Fluorescence redistribution after photobleaching (FRAP) was used to examine the role of actin and myosin in the transport of dextrans through the nuclear pore complex. Anti-actin antibodies added to isolated rat liver nuclei significantly reduced the flux rate of fluorescently labeled 64-kD dextrans. The addition of 3 mM ATP to nuclei, which enhances the flux rate in control nuclei by approximately 250%, had no enhancement effect in the presence of either anti-actin or anti-myosin antibody. Phalloidin (10 microM) and cytochalasin D (1 micrograms/ml) individually inhibited the ATP stimulation of transport. Rabbit serum, anti-fibronectin, and anti-lamins A and C antibodies had no effect on transport. These results suggest a model for nuclear transport in which actin/myosin are involved in an ATP-dependent process that alters the effective transport rate across the nuclear pore complex.

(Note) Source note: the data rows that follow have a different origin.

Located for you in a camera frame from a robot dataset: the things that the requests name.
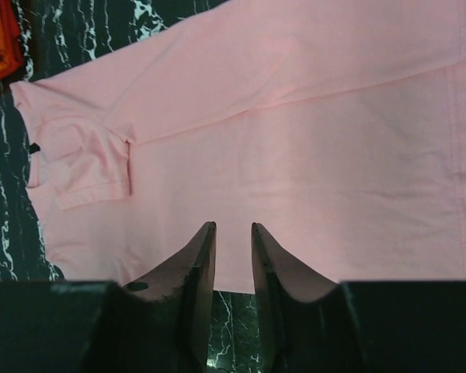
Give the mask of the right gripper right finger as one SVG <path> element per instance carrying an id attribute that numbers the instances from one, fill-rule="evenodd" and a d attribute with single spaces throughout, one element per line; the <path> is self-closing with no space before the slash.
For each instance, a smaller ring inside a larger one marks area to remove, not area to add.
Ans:
<path id="1" fill-rule="evenodd" d="M 345 295 L 276 241 L 251 228 L 252 273 L 265 372 L 362 372 Z"/>

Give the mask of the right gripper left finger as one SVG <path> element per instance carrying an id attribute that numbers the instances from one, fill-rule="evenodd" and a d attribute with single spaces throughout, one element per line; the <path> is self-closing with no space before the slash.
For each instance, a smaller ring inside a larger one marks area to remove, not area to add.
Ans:
<path id="1" fill-rule="evenodd" d="M 181 250 L 125 285 L 144 303 L 130 319 L 135 372 L 207 371 L 216 235 L 216 223 L 204 223 Z"/>

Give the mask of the pink t shirt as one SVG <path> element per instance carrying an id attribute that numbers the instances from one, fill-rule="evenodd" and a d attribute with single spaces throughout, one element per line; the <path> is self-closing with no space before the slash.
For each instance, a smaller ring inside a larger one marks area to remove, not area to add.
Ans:
<path id="1" fill-rule="evenodd" d="M 47 260 L 127 284 L 264 224 L 334 280 L 466 279 L 466 1 L 229 1 L 11 86 Z"/>

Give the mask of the black marbled table mat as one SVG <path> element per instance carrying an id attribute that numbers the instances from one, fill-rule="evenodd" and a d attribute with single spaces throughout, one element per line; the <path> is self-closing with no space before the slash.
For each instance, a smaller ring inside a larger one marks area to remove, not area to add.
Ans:
<path id="1" fill-rule="evenodd" d="M 12 102 L 35 81 L 132 44 L 217 6 L 215 1 L 13 1 L 23 64 L 0 81 L 0 281 L 55 281 L 26 184 L 36 146 Z"/>

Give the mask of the folded orange t shirt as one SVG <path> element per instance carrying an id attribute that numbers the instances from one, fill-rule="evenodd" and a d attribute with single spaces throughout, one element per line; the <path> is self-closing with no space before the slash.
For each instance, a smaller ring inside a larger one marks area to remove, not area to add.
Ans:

采用光漂白后的荧光再分布(FRAP)技术来研究肌动蛋白和肌球蛋白在葡聚糖通过核孔复合体运输过程中的作用。向分离出的大鼠肝细胞核中添加抗肌动蛋白抗体,可显著降低荧光标记的64-kD葡聚糖的通量率。向细胞核中添加3 mM ATP可使对照细胞核中的通量率提高约250%,但在存在抗肌动蛋白或抗肌球蛋白抗体的情况下,这种增强作用消失。鬼笔环肽(10 microM)和细胞松弛素D(1微克/毫升)分别抑制了ATP对运输的刺激作用。兔血清、抗纤连蛋白以及抗核纤层蛋白A和C抗体对运输没有影响。这些结果提示了一种核运输模型,其中肌动蛋白/肌球蛋白参与了一个依赖ATP的过程,该过程改变了跨核孔复合体的有效运输速率。